Derek smirked and didn't reply.  The little energy he'd managed to conjure bled out of him over the course of silent minutes.  He slumped forward and put his face in his hands, yawning.  A small sliver of worry jabbed her heart.  He'd been awake for thirty minutes.  He'd slept all day.  Even taking his surgery into account, he shouldn't be that exhausted after doing such a great impression of a slug all day.

“Mark and I talked a little,” Meredith said.  She swallowed.  Derek would take this badly.  She knew it.  But...  “I'm going to go back to my regular schedule, and Mark's going to stay here for a week or two.”  Let him make decisions wherever feasible.  “Is that okay with you?”

Derek raised his head.  His dark, hopeless eyes stared at her.  In the wan daylight, his irises seemed almost black.  “Okay,” he said.
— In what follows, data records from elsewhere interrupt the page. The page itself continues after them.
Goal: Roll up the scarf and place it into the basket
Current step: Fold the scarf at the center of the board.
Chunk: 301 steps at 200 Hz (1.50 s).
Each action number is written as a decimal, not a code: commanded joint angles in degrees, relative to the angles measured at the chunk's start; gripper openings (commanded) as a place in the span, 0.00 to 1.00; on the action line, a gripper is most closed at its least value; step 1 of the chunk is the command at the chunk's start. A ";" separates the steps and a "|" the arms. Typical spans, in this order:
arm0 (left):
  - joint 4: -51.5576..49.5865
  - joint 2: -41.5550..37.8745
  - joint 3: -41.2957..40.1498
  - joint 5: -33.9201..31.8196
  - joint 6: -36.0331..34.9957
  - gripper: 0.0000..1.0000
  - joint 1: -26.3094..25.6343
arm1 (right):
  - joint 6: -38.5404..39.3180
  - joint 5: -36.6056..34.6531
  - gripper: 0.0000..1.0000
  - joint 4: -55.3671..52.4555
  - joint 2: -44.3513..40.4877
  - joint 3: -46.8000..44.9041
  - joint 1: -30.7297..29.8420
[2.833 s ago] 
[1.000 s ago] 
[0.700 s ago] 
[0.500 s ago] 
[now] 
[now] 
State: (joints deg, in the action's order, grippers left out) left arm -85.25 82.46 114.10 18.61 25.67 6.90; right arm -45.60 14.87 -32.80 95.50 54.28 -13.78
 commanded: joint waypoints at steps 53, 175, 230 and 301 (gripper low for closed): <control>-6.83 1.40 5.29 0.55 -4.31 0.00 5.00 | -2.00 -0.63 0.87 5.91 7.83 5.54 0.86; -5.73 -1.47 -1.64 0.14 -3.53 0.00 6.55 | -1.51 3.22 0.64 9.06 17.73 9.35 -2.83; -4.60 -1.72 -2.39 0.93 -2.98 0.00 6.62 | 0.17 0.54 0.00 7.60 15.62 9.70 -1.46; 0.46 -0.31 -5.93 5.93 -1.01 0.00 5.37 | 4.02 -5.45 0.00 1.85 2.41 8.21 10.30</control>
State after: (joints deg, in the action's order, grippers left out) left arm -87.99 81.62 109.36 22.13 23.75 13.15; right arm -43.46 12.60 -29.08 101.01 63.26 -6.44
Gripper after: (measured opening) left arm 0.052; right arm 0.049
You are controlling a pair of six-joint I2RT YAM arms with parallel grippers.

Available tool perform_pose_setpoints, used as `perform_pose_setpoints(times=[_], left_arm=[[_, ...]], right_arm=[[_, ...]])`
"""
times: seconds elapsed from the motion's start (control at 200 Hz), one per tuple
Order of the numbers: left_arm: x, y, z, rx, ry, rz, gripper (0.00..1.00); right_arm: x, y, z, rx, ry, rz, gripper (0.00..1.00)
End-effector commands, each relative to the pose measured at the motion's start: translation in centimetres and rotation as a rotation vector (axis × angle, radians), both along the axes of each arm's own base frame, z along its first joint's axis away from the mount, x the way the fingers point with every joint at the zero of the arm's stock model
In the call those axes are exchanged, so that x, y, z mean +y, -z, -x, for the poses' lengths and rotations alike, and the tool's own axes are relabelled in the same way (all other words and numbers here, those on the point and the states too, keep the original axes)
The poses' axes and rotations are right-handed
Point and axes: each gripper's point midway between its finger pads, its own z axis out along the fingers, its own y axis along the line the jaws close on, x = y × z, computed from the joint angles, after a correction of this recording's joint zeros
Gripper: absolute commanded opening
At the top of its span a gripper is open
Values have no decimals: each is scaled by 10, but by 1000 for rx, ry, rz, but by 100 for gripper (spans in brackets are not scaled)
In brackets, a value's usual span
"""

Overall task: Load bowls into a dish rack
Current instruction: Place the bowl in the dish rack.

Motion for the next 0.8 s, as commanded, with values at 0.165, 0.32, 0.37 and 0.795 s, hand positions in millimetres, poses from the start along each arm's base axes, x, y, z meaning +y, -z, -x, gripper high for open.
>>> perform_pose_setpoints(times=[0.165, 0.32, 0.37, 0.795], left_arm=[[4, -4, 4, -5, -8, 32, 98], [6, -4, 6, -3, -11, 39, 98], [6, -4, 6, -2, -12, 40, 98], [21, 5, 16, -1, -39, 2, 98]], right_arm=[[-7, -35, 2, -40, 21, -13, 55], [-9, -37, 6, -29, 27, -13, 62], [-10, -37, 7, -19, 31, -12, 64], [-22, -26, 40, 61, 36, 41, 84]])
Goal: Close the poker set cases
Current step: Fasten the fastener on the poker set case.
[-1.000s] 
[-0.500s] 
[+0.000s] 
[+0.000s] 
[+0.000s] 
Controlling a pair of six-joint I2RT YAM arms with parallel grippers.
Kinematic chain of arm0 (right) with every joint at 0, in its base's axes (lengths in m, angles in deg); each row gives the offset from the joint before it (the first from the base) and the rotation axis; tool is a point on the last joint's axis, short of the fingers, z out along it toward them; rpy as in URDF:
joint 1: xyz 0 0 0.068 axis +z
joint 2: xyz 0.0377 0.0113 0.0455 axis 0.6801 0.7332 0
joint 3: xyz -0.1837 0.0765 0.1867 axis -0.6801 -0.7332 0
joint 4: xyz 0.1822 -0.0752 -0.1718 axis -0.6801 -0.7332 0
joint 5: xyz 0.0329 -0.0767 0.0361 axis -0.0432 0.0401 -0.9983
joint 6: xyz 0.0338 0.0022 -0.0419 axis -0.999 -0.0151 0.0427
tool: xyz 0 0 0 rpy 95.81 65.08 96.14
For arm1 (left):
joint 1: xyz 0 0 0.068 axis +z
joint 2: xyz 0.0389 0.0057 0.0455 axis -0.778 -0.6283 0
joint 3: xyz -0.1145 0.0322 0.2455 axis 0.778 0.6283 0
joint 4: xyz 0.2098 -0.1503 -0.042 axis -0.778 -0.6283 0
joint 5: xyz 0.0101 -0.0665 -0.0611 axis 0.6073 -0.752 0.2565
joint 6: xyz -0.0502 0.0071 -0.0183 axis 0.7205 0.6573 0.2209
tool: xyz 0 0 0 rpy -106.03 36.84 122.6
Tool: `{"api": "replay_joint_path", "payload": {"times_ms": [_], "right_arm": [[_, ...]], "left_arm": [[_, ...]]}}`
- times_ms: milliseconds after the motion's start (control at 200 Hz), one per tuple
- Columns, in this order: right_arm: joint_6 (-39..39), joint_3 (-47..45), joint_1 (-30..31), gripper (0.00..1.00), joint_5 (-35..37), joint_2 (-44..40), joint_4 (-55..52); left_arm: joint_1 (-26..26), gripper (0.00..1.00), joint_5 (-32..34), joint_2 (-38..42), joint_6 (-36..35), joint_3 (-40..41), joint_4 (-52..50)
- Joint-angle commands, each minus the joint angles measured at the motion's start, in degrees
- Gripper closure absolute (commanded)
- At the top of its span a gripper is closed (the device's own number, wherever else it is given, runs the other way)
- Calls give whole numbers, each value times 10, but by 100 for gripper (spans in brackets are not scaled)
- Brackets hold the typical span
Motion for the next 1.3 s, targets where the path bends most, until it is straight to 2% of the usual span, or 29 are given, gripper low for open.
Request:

“Really?”  The word popped out before she could stop it, and she resisted the urge to cover her mouth with her hands.

“You want me to argue?” Derek said.  “What good would it do?”

Silence stretched between them.  Derek pushed back his chair and eased into a crooked standing position.  “Are you going back to sleep already?” Meredith said.

He clenched the back of his chair, and his knuckles turned sickly white.  “I'm tired,” he snapped.

Mark rumbled as he cleared his throat, stood, and gathered up all his papers and notes.  “I'm going to go home and start packing some things so you two can talk, and then I'll head into Grace for my shift,” he said.  “I'll be back in the morning before you leave for work, Grey.”

Derek watched him go, silent, brooding.  When the front door slammed shut, Derek sighed.

“I really think he should stay,” Meredith said, “But if you're categorically against it, say something.  You have a say, Derek.  Your opinion matters.  I don't want you to feel like it doesn't.”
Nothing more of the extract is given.